Wyvern staff pressured their victims into paying for adverts in obscure publicatio­ns and led them to believe that they would appear in national newspapers, according to Trading Standards.

Former Wyvern employee Barbara Stone convinced Jutta to buy £6,000 of advertisin­g in Aspire Magazine. Trading Standards says the adverts never appeared and the company took £14,100 from Jutta’s account.

Her husband, Terry, 68, who has kept the shelter running, says: ‘They preyed on Jutta’s trust and took advantage of her.
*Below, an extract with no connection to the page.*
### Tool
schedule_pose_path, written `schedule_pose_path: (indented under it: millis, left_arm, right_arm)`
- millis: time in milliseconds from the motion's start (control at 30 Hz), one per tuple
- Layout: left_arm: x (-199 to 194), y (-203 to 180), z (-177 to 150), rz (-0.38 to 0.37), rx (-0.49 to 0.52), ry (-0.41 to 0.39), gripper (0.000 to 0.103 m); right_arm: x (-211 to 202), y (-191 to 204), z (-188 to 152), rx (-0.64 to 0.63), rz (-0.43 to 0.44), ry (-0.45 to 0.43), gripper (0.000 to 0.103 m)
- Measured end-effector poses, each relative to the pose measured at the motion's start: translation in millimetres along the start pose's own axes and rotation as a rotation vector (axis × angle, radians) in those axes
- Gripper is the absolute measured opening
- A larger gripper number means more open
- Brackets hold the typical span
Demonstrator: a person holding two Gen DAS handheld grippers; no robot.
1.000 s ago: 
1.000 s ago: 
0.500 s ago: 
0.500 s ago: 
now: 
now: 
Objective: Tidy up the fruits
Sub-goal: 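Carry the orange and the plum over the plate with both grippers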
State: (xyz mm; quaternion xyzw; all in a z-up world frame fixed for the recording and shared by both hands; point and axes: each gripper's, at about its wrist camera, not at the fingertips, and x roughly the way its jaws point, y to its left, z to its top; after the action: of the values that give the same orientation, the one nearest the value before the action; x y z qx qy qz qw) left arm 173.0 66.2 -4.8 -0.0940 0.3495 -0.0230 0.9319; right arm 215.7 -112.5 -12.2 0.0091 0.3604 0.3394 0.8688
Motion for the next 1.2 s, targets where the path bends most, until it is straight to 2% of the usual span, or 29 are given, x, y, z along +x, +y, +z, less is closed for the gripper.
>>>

I wish she had talked to me about what was going on.’

The managing director of Wyvern Media, Jonathan Louis rivers, 55, from Birmingham, was jailed for six years in October.

Four other company directors were sent to prison and five staff were handed suspended sentences in relation to the scam.

Barbara Stone, 62, from Leicester, pleaded guilty to two counts of fraud by false representa­tion and received a 22-month suspended sentence in February.

To contact Charity Fraud Line, call 0800 023 2101 or visit charity fraudline.co.uk.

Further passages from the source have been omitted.